A new TAGE predictor has been added, branch target buffers have been (almost) doubled and the FPU width increased from 128 bits to 256 bits for single cycle AVX256 execution.
In addition, the L3 cache capacity per CCX was doubled.
It obviously goes on and on, for example multiple registers/buffers have been increased, like the re-order buffer to extract more ILP from the instruction stream, the Integer Register File got a few more entries and various scheduling queues for the execution units and load/store memory system.
Besides simple structure enlargements, AMD has rebalanced some aspects like the size of the L1 instruction cache and the op-cache capacity.
The company halved the L1I$ capacity to double the Op$ storage size, to source more
data from the latter, the more efficient and wider path, than the legacy L1I$/decode path.
Zen 3 changed key aspects of the microarchitecture and set a new design foundation while using the same 7nm node.
Gone is the three level BTB structure in favor of just two levels with zero-bubble execution for the first level.
The execution body got wider and the port design was changed.
On a high-level you mostly see the expected scheme, several structure sizes have been slightly increased
Besides changing many core attributes, another highlight of Zen 3 was the change from 2x CCXes, with separate L3 caches and round-trips to the I/O die, to a single CCX design with a unified L3 cache structure serving all 8 cores.
Zen 4 is pretty much a supercharged Zen 3 core, not unlike how Zen 2 was designed compared to Zen 1.
The same underlying microarchitecture is used while several structures are upgraded with the increased transistor budget of the 5nm process.
The width of the front-end was kept and follows us now since 4 generations.
As before, we have a 4-wide legacy decode path and a 6-wide dispatch to the execution engine.
However, the branch prediction part has always been improved and Zen 4 makes no exception here.
The BTBs have been increased yet again, and like with Zen 2, more emphasis has been placed on the Op$ path, increasing the capacity from 4K to 6.75K.

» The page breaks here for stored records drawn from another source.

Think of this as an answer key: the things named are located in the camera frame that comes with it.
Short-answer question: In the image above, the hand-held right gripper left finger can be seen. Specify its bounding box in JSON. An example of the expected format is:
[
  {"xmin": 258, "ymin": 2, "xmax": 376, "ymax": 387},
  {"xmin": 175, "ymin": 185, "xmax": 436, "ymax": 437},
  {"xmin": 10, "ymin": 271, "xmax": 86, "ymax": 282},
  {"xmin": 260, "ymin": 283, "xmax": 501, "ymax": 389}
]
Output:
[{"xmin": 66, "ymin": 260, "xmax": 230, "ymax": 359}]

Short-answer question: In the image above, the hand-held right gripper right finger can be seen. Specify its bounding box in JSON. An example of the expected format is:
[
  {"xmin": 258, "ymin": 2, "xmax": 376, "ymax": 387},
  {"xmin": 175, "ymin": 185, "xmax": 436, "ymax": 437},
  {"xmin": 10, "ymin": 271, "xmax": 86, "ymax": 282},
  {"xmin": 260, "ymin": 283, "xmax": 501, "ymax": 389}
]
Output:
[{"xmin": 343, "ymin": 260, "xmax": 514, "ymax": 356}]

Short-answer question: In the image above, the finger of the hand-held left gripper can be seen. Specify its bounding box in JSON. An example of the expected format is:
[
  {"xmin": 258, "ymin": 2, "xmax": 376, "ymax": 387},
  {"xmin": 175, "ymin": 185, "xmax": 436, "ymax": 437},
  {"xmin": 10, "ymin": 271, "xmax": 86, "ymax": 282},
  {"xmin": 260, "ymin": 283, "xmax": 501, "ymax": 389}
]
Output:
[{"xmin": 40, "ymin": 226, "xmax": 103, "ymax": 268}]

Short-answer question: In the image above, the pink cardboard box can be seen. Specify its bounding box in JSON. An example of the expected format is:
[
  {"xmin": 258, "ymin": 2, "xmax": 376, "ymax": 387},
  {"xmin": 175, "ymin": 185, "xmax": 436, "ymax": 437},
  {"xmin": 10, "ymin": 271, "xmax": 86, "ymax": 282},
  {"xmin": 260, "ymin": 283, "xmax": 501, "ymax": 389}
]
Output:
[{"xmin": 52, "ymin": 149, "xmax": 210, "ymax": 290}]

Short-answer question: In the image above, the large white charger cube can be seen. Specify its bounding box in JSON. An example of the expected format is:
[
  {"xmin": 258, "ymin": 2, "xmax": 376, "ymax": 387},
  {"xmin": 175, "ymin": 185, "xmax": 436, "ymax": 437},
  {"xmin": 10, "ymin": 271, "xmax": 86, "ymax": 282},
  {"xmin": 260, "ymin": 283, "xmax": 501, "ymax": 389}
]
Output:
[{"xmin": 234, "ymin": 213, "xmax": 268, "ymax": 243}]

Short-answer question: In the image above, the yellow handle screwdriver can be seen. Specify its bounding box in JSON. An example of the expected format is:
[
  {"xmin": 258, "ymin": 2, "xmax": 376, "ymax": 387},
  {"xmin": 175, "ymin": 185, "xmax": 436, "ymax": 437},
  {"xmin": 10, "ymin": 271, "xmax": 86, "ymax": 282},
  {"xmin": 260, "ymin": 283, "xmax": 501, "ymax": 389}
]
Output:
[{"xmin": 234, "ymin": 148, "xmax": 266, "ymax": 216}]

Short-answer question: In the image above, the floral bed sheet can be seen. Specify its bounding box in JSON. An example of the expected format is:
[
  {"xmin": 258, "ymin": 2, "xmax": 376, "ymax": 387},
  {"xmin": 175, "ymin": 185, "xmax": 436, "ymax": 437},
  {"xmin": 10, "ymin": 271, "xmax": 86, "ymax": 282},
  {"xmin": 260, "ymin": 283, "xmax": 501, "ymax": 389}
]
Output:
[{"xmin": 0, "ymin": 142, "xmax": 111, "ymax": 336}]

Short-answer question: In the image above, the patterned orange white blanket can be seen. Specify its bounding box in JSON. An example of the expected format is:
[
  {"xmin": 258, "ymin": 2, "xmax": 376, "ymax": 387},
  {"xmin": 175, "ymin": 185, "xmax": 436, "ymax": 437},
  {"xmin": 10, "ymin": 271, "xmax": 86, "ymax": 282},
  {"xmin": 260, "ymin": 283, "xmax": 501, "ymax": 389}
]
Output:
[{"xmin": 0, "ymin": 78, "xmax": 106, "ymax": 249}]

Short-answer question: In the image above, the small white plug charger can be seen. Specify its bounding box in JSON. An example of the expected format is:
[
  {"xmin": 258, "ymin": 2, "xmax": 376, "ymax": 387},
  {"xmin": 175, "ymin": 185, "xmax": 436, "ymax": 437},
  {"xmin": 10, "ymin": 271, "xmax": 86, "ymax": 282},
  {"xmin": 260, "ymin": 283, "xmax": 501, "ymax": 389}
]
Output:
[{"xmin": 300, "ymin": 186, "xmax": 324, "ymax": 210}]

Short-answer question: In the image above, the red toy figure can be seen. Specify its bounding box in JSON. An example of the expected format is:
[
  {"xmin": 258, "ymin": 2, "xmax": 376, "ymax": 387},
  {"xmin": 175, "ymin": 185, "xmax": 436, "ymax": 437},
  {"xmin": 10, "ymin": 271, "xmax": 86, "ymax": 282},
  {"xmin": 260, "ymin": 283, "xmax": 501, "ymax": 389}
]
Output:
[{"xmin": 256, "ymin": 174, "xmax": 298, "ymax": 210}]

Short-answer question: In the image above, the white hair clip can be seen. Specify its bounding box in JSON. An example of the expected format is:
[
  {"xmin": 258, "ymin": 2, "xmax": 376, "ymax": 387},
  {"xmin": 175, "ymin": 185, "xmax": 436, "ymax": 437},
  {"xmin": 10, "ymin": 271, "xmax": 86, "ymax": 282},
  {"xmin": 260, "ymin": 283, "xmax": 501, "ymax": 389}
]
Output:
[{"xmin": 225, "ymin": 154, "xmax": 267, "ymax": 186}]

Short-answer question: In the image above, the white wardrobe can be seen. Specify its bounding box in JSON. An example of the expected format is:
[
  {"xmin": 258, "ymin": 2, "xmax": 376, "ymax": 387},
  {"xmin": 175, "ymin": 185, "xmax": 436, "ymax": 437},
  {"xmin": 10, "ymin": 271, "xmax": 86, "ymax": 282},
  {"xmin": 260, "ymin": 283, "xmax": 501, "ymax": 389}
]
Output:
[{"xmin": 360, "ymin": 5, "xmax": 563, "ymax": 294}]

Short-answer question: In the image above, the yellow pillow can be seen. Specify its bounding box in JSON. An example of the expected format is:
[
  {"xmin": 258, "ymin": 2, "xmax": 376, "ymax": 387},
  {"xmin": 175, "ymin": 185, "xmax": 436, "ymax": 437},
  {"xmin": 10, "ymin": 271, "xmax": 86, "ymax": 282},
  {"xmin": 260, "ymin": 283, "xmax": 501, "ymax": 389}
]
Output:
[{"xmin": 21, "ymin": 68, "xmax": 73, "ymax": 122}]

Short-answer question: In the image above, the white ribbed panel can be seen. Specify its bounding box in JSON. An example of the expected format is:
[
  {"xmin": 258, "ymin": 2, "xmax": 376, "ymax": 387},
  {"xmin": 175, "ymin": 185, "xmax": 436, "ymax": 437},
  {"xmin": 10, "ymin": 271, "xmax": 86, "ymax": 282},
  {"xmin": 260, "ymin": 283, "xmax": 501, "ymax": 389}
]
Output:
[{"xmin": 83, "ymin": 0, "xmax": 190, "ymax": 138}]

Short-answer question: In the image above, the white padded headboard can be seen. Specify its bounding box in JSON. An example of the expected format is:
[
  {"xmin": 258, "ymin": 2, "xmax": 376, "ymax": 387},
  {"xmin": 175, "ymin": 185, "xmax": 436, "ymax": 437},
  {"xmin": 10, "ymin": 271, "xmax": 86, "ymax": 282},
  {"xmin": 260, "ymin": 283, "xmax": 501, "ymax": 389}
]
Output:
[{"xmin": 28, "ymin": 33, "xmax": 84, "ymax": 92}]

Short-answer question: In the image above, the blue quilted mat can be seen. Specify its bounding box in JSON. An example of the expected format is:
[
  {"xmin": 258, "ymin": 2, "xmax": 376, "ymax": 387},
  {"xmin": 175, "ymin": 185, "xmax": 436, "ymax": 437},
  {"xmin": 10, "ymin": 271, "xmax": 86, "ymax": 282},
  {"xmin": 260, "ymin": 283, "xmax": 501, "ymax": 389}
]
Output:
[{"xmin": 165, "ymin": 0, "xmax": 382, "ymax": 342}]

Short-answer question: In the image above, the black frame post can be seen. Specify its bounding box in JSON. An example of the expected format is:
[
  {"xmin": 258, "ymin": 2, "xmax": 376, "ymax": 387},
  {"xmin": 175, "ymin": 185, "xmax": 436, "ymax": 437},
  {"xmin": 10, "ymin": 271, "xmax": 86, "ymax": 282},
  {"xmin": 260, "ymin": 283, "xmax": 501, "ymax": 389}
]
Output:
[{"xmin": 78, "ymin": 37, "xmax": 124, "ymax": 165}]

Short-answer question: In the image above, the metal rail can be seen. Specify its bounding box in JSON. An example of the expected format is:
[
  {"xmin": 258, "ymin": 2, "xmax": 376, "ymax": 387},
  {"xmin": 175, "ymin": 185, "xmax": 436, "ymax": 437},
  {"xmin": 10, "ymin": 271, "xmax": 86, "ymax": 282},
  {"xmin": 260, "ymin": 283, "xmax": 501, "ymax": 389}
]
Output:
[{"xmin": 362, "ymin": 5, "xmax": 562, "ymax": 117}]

The execution body is the same as on Zen 3 previously (width + port design).
So we are still looking at 4x INT pipes, 3x AGUs and an FPU with 2x FADD and 2x FMUL(FMA) pipes (+ other pipes).
Similar to Zen 2, which poured a good chunk of its transistor budget into the FPU, Zen 4 again invests heavily in the FPU.
It’s now supporting AVX512 and a wide range of new instructions.
Moreover, for the first time after Zen 1, the amount of FP registers got increased by a decent amount.
As usual, you will also see many other structures being increased, like the re-order buffer holding now 320 entries (+25%).
In that regard, AMD is increasing that aspect still fairly conservatively, considering that Intel increased the ROB to 352 with Sunny Cove (from 224 on Skylake) and to a fairly massive size of 512 with Golden Cove.
With Zen 5 AMD will widen the front-end and potentially increase the ROB more aggressively, though the company will likely strive for a balanced point, keeping the perf/mm² high, as the generations before.
Well, relative to Intel one might say, it’s all relative.